Su Instagram non perdi clienti perché offri poco. Le perdi perché, nei primi due secondi, non hai dato loro un motivo per fermarsi. La buona notizia è che vendere online senza risultare invadenti è una questione di metodo, non di talento: si impara. In questo articolo trovi gli ingredienti pratici — l’aggancio iniziale, un po’ di neuromarketing onesto e la chiamata all’azione — per trasformare i tuoi contenuti in appuntamenti reali.
Il primo secondo decide tutto
Il pollice di chi ti guarda si muove velocissimo. L’hook — la frase o l’immagine con cui apri — è ciò che ferma quel pollice. Non deve essere urlato: deve essere pertinente. Un buon hook parla di un problema che la tua cliente sente davvero, o promette qualcosa che vuole ottenere. Tutto il resto del contenuto serve solo a mantenere quella promessa.

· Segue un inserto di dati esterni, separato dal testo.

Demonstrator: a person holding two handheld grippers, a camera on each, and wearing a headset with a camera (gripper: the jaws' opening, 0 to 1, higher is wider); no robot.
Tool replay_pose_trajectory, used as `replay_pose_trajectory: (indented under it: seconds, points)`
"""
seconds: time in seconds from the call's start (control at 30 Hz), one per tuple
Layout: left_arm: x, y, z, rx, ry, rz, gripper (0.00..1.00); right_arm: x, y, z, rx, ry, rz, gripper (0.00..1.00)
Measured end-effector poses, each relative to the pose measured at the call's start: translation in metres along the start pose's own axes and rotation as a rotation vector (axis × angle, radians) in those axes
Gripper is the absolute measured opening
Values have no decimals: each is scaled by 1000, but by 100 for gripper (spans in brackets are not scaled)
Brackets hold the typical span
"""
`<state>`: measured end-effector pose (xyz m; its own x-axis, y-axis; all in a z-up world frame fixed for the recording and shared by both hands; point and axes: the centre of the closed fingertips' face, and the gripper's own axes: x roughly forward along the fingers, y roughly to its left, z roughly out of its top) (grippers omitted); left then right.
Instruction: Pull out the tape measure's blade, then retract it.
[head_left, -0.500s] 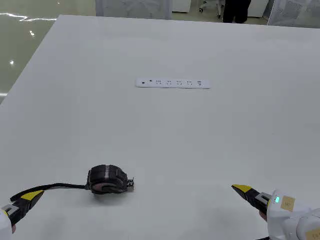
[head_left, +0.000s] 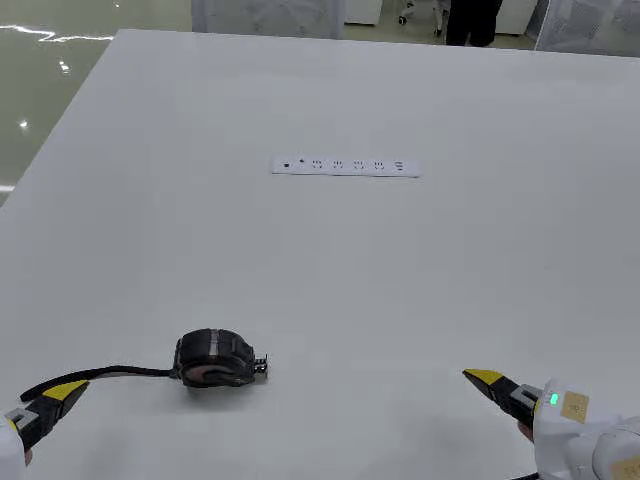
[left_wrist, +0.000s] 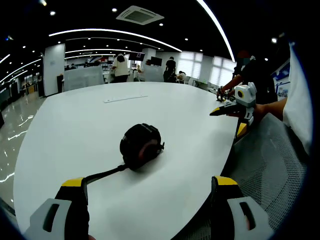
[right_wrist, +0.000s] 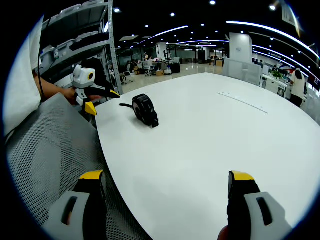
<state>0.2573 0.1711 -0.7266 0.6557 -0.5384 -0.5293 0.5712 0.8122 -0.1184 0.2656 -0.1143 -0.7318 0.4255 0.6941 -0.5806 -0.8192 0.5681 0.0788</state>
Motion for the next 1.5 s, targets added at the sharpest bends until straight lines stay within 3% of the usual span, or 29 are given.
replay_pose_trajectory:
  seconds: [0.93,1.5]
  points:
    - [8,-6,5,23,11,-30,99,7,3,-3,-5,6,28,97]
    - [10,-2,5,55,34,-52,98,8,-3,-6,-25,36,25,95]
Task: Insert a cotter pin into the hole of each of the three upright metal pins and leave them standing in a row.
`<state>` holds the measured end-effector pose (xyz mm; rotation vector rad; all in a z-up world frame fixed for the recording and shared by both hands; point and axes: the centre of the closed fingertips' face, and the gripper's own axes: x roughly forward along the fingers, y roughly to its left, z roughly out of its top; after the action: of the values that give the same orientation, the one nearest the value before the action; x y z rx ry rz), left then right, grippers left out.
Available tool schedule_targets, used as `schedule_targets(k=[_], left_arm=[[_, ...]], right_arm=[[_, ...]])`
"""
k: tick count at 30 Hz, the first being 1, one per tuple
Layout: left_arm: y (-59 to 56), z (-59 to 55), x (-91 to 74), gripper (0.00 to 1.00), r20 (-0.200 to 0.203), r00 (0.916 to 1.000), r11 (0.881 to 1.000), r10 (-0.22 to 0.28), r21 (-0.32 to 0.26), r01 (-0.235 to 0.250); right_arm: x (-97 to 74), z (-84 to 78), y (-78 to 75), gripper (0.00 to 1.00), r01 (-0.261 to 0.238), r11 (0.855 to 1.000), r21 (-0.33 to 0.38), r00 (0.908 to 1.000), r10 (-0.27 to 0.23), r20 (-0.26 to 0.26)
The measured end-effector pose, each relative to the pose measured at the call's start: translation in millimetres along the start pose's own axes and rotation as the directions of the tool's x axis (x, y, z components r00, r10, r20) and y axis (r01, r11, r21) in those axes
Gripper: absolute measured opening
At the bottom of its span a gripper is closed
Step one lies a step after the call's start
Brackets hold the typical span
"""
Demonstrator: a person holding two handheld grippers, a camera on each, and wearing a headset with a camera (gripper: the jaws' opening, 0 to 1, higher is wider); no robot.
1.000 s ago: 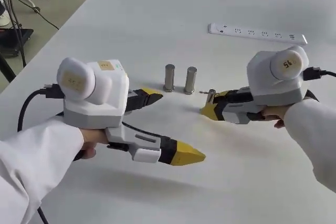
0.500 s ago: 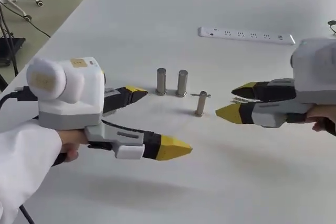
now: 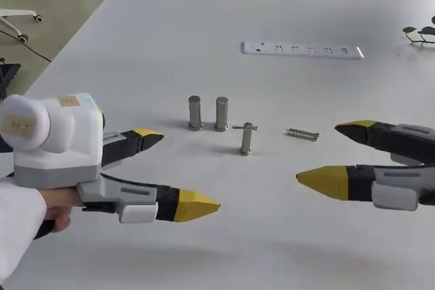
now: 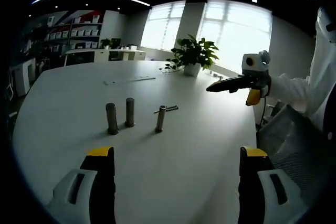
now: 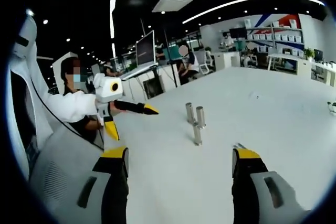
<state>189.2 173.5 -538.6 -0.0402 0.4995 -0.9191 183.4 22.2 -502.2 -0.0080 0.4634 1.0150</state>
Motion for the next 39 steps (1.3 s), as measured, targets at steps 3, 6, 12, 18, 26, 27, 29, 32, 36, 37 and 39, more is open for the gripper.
schedule_targets(k=[3,6,12,18,26,27,29,32,36,37,39], left_arm=[[2.5,-1.1,-3.3,0.99,-0.001,0.9999,1.0,0.011,-0.012,-0.011],[7.7,2.9,-6.6,0.99,0.016,0.9993,0.999,0.034,-0.019,-0.034],[17.8,5.6,-1.6,0.99,0.022,0.9983,0.998,0.054,-0.032,-0.053],[39.9,15.1,13.9,0.98,0.04,0.9929,0.994,0.112,-0.012,-0.112],[108.8,31.1,31.4,0.62,0.074,0.9433,0.946,0.324,0.013,-0.325],[112.9,31.2,33.9,0.59,0.066,0.9404,0.941,0.334,0.03,-0.336],[119.6,33.0,42.0,0.56,0.062,0.935,0.936,0.349,0.02,-0.351],[121.2,35.1,56.4,0.52,0.059,0.9419,0.943,0.331,0.031,-0.333],[126.6,29.6,70.3,0.44,0.018,0.9447,0.944,0.327,0.031,-0.328],[128.1,27.4,74.1,0.38,0.004,0.944,0.943,0.33,0.034,-0.33],[130.3,26.4,79.0,0.32,-0.007,0.9424,0.941,0.334,0.048,-0.334]], right_arm=[[-5.8,1.8,1.3,0.89,0.016,0.998,0.056,0.998,-0.019,0.06],[-12.5,1.4,3.0,0.93,0.017,0.997,0.076,0.9959,-0.023,0.088],[-15.6,-4.1,2.1,0.97,0.047,0.996,0.082,0.996,-0.053,0.071],[-21.0,-6.9,9.5,0.98,0.041,0.995,0.09,0.9968,-0.047,0.064],[-32.9,-8.7,2.4,0.98,0.092,0.991,0.095,0.9926,-0.099,0.07],[-34.4,-9.3,1.5,0.98,0.097,0.99,0.099,0.9921,-0.104,0.07],[-38.3,-11.9,-0.7,0.98,0.109,0.988,0.108,0.9914,-0.116,0.061],[-44.3,-15.4,-3.4,0.98,0.128,0.985,0.116,0.9895,-0.135,0.051],[-49.5,-18.3,-3.8,0.98,0.141,0.982,0.125,0.9879,-0.148,0.047],[-51.2,-20.1,-3.9,0.98,0.145,0.981,0.127,0.9877,-0.151,0.041],[-54.7,-22.8,-4.7,0.98,0.153,0.98,0.129,0.9869,-0.158,0.033]])
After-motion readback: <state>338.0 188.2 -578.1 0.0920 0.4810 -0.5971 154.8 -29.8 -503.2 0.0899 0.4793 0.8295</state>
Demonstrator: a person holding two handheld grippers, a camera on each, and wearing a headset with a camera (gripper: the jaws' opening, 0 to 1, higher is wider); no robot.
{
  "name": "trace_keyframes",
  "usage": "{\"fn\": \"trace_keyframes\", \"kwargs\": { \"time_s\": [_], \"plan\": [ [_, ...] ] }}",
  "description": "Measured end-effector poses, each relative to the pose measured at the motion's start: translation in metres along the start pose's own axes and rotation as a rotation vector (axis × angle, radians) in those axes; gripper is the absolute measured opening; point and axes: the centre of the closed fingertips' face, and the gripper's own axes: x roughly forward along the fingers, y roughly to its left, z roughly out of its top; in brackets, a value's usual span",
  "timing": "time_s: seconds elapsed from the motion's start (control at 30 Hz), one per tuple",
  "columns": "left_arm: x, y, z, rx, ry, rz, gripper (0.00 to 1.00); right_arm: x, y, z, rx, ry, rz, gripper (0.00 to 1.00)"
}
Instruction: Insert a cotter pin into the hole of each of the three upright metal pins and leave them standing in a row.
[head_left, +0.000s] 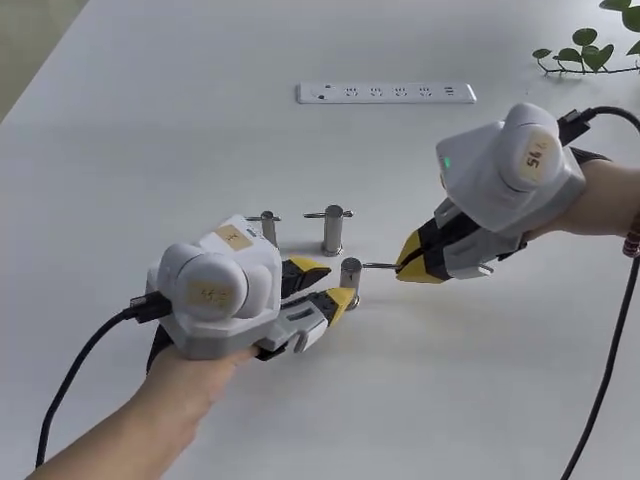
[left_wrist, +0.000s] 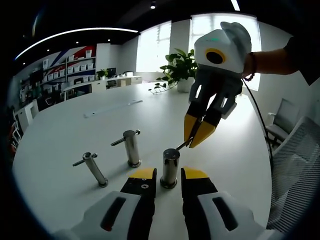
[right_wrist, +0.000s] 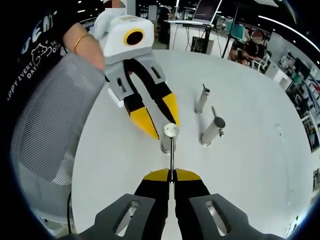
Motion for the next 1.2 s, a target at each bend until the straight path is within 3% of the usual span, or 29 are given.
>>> {"fn": "trace_keyframes", "kwargs": {
  "time_s": [0.37,0.7,1.2],
  "plan": [
    [0.011,-0.006,-0.008,-0.019,0.027,-0.016,0.16,0.003,0.002,0.002,-0.010,0.001,0.021,0.00],
    [0.016,-0.002,-0.015,-0.042,0.043,-0.006,0.13,0.005,0.003,0.006,-0.026,0.006,0.025,0.00],
    [0.018,-0.001,-0.018,-0.067,0.019,0.019,0.12,0.008,0.003,0.014,-0.034,0.015,0.024,0.00]
  ]
}}
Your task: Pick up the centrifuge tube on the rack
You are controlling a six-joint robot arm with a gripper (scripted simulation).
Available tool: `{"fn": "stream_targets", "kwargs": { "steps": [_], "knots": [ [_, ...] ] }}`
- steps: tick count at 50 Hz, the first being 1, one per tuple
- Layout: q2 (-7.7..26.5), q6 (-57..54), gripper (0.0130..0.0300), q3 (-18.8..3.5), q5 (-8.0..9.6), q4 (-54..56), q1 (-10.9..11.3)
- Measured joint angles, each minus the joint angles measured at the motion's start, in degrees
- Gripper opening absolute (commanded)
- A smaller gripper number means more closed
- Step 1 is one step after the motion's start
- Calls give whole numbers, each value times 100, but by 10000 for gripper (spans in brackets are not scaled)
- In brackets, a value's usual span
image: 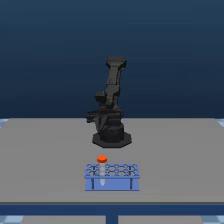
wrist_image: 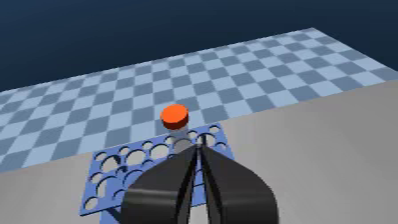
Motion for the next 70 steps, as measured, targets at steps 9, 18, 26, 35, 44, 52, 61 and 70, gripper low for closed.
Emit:
{"fn": "stream_targets", "kwargs": {
  "steps": [9, 18, 26, 35, 44, 52, 61, 70],
  "knots": [
    [0, 0, 300, 0, 0, 0, 0],
    [0, 0, 300, 0, 0, 0, 0],
    [4, 4, 300, -2, 0, -4, 0],
    [81, 58, 300, -46, -3, -89, -1],
    [286, 206, 300, -169, -5, -316, -2],
    [577, 412, 300, -359, 2, -639, -2],
    [992, 740, 300, -663, 40, -1136, 3],
    [1425, 1177, 300, -1026, 118, -1772, 13]
  ]
}}
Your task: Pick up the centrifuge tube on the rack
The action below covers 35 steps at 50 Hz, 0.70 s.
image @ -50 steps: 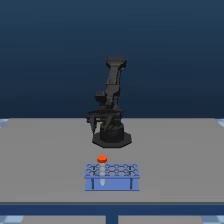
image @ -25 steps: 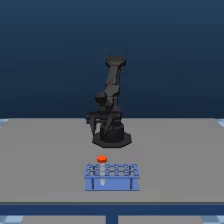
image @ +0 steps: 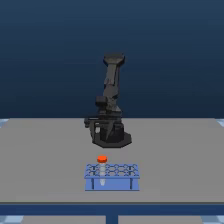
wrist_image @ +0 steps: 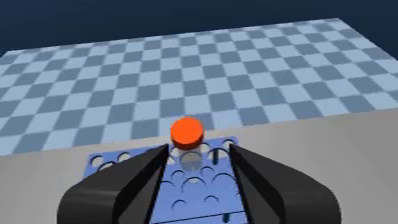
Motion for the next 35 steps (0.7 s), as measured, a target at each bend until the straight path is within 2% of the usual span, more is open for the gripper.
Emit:
{"fn": "stream_targets", "kwargs": {
  "steps": [17, 35],
  "knots": [
    [720, 1154, 300, -696, 223, -1497, 29],
    [1108, 2493, 300, -1140, 389, -3023, 53]
  ]
}}
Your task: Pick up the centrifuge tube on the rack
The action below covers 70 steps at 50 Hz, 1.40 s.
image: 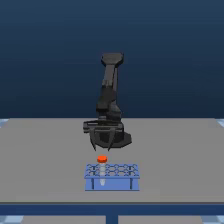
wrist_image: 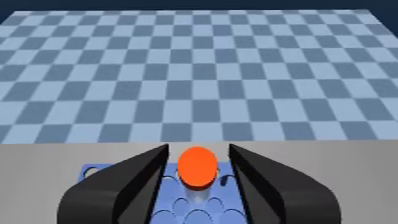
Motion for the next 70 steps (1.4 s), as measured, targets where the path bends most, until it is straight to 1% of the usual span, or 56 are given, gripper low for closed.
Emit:
{"fn": "stream_targets", "kwargs": {
  "steps": [17, 34, 51, 70],
  "knots": [
    [207, 938, 300, -245, 80, -997, 14],
    [320, 1403, 300, -367, 116, -1471, 21],
    [360, 1377, 300, -382, 114, -1418, 23],
    [358, 800, 300, -293, 69, -776, 21]
  ]
}}
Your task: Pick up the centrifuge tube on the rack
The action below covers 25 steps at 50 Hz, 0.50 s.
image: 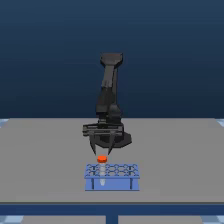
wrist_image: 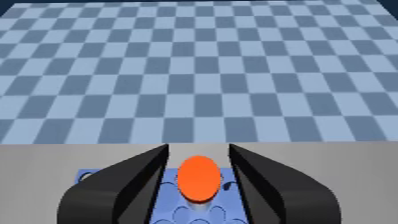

5 hook che funzionano nel beauty
- La domanda specifica: «Pelle spenta a fine giornata? Ecco perché (e cosa fare).»
- L’errore comune: «Stai sbagliando il modo in cui strucchi la sera. Ti spiego.»
- Il prima/dopo onesto: «3 sedute, un risultato reale. Nessun filtro.»
- Il dietro le quinte: «Cosa succede davvero durante un trattamento viso.»
- Il numero: «I 2 minuti di skincare che valgono più di 10 prodotti.»
Regola d’oro: scrivi l’hook dopo aver girato il video, guardando ciò che hai, e testane sempre due versioni diverse sullo stesso contenuto. Sarà il pubblico a dirti quale funziona.
Un pizzico di neuromarketing (quello onesto)
Il neuromarketing non è manipolazione: è capire come le persone decidono e togliere gli attriti che le bloccano. Tre leve che puoi usare con serenità:
- Riprova sociale. Le recensioni, i messaggi delle clienti, la sala d’attesa piena raccontano che «qui ci si trova bene» meglio di qualsiasi tua frase. Mostrali.
- Concretezza. «Riduciamo i segni di stanchezza» è vago. «In 3 sedute la pelle appare più compatta» è concreto — e la concretezza rassicura.
- Scarsità vera. «Ho 3 posti liberi questa settimana» funziona solo se è vero. La scarsità finta si sente e brucia la fiducia.
La CTA: dì esattamente cosa fare
Il motivo numero uno per cui un contenuto bello non porta clienti è banale: non chiede niente. Ogni post deve finire con una azione chiara e una sola. «Scrivimi "PELLE" in DM e ti mando la guida», «Prenota la tua consulenza dal link in bio», «Salva questo post per la prossima volta». Una richiesta precisa converte molto più di un generico «seguimi».
Dal like all’appuntamento (e al pagamento sereno)
Quando la cliente arriva in cabina convinta dai tuoi contenuti, l’ultimo ostacolo è quasi sempre lo stesso: il prezzo del percorso completo. È il momento in cui il «ci penso» rischia di vanificare tutto il lavoro fatto online. Offrire il pagamento a rate sul pacchetto trasforma quell’esitazione in un sì: la cliente inizia oggi il percorso che voleva, e tu incassi subito l’intero importo. Il contenuto porta la persona fino alla porta; una proposta di pagamento comoda la fa entrare.
In sintesi: aggancia nei primi due secondi, sii concreto e onesto, chiudi con una sola richiesta chiara — e togli l’ultimo attrito, quello del prezzo, con una dilazione semplice.